>>>>>
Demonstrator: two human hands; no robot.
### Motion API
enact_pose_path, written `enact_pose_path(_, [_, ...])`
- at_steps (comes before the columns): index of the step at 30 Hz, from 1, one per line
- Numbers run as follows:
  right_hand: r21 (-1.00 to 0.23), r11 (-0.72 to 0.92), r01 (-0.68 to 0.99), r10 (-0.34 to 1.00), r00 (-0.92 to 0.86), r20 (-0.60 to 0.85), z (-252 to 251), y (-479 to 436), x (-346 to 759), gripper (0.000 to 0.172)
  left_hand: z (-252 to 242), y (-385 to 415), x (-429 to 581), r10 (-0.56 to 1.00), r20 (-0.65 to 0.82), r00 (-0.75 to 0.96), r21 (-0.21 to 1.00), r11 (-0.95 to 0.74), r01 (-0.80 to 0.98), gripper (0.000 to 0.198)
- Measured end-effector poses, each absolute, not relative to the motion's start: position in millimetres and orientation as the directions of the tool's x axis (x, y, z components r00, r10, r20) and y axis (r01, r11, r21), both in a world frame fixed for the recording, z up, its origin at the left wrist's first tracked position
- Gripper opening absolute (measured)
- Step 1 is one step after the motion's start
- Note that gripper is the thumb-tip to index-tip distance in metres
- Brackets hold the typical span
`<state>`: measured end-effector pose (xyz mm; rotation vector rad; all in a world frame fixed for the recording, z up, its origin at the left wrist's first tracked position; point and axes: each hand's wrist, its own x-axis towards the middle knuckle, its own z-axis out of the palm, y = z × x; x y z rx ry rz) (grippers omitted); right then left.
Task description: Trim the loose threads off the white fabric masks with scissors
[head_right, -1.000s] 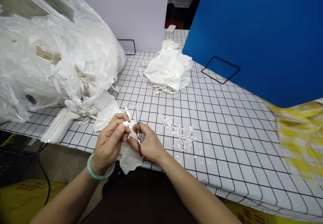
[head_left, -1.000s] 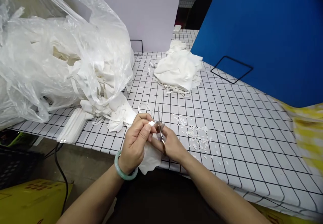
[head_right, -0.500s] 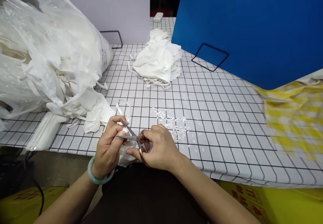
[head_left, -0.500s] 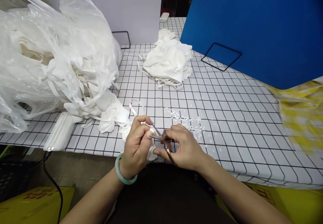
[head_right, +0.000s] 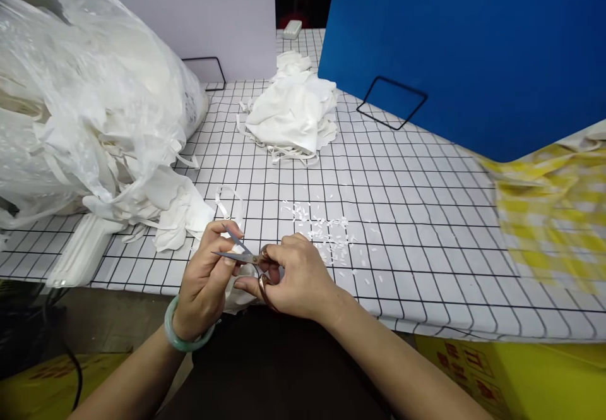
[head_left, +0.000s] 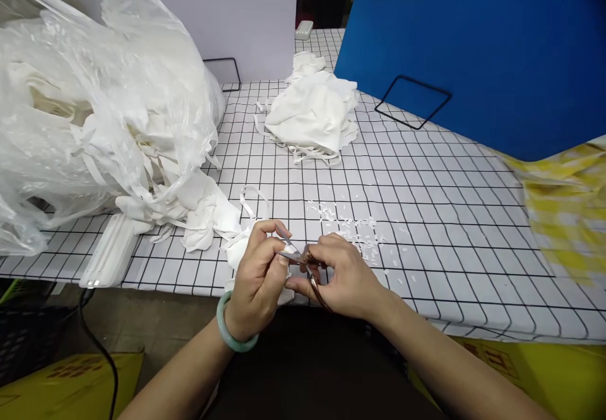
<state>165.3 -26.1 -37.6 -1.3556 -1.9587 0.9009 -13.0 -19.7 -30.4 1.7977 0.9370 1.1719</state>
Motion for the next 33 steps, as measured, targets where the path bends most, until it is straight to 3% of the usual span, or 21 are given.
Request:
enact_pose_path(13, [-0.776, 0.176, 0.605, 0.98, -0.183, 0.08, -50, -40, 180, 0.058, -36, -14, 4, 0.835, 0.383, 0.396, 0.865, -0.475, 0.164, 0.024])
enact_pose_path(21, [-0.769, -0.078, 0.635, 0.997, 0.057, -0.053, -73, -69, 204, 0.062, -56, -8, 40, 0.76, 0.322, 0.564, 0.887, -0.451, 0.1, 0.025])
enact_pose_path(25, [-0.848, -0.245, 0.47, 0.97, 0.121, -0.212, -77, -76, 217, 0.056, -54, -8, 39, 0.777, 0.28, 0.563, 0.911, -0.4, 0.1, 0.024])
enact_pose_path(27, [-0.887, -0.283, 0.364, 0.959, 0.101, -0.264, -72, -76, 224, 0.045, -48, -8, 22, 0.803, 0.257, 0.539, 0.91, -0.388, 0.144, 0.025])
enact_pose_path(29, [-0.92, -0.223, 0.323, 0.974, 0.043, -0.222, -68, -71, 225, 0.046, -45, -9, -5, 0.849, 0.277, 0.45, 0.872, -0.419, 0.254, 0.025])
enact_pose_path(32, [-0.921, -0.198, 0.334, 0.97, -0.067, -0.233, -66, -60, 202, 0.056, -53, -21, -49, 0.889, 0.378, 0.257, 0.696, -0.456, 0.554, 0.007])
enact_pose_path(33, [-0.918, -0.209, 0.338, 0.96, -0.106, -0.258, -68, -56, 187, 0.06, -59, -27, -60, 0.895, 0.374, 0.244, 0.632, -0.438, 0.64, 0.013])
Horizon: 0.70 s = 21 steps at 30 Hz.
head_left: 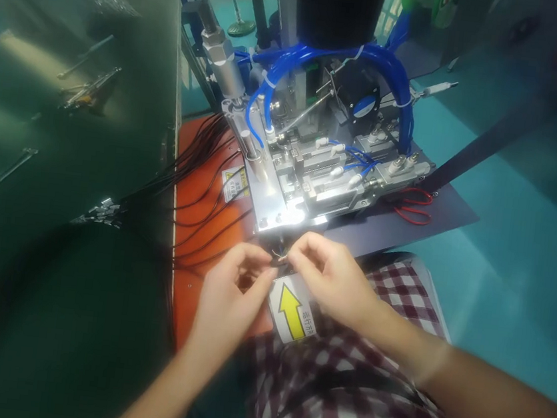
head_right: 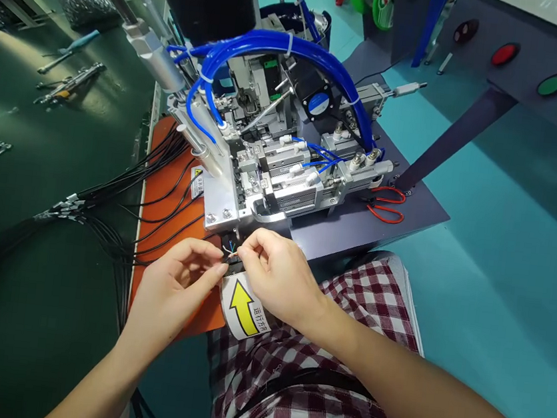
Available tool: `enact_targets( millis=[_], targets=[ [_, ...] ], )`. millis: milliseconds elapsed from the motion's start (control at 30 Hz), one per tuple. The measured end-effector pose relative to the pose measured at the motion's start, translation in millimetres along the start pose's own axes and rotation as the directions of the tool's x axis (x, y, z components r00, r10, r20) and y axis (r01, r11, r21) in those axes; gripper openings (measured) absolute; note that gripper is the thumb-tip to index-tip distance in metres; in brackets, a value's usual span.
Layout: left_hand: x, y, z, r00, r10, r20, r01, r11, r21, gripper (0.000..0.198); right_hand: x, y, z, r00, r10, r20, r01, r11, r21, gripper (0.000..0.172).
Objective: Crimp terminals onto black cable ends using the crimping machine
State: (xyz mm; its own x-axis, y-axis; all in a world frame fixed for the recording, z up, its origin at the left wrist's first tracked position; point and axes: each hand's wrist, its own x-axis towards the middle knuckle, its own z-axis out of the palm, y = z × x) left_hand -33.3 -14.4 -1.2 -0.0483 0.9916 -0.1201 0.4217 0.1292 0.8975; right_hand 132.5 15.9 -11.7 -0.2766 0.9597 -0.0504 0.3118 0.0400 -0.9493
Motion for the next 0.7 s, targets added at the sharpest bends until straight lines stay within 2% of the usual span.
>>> enact_targets(
  millis=[100,167,300,433,567,700],
  targets=[
    [1.9,-6.2,0.1,0.987,0.156,-0.028,-0.150,0.978,0.144,0.003,2.5,4.3,-3.5,1.000,0.019,-0.013,-0.019,0.999,-0.026,0.017],
    [2.5,-9.3,-1.1,0.973,0.231,-0.011,-0.225,0.954,0.198,0.006,3.0,8.1,-4.8,0.999,0.044,-0.005,-0.044,0.999,-0.023,0.016],
    [1.5,-15.2,-2.7,0.949,0.309,0.063,-0.314,0.906,0.284,0.015,2.0,16.3,-4.8,0.995,0.096,0.015,-0.096,0.995,0.015,0.018],
    [2.4,-21.0,0.8,0.910,0.410,0.064,-0.406,0.847,0.344,0.018,2.9,21.9,-3.1,0.990,0.143,0.006,-0.143,0.985,0.095,0.017],
    [5.0,-22.4,4.5,0.894,0.445,0.057,-0.437,0.835,0.334,0.019,6.2,23.8,-3.0,0.972,0.233,-0.022,-0.221,0.947,0.233,0.016],
    [4.7,-19.7,3.7,0.913,0.400,0.078,-0.404,0.865,0.299,0.022,8.8,21.2,-5.7,0.953,0.303,-0.014,-0.283,0.905,0.317,0.015]
  ],
)
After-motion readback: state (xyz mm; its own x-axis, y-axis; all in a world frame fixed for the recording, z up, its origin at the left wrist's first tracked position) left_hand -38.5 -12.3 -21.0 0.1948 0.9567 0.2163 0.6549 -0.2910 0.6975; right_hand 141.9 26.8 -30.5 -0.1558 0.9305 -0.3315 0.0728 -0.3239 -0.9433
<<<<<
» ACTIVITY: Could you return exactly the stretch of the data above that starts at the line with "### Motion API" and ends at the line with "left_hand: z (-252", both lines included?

» EXERCISE RESULT:
### Motion API
enact_pose_path, written `enact_pose_path(_, [_, ...])`
- at_steps (comes before the columns): index of the step at 30 Hz, from 1, one per line
- Numbers run as follows:
  right_hand: r21 (-1.00 to 0.23), r11 (-0.72 to 0.92), r01 (-0.68 to 0.99), r10 (-0.34 to 1.00), r00 (-0.92 to 0.86), r20 (-0.60 to 0.85), z (-252 to 251), y (-479 to 436), x (-346 to 759), gripper (0.000 to 0.172)
  left_hand: z (-252 to 242), y (-385 to 415), x (-429 to 581), r10 (-0.56 to 1.00), r20 (-0.65 to 0.82), r00 (-0.75 to 0.96), r21 (-0.21 to 1.00), r11 (-0.95 to 0.74), r01 (-0.80 to 0.98), gripper (0.000 to 0.198)

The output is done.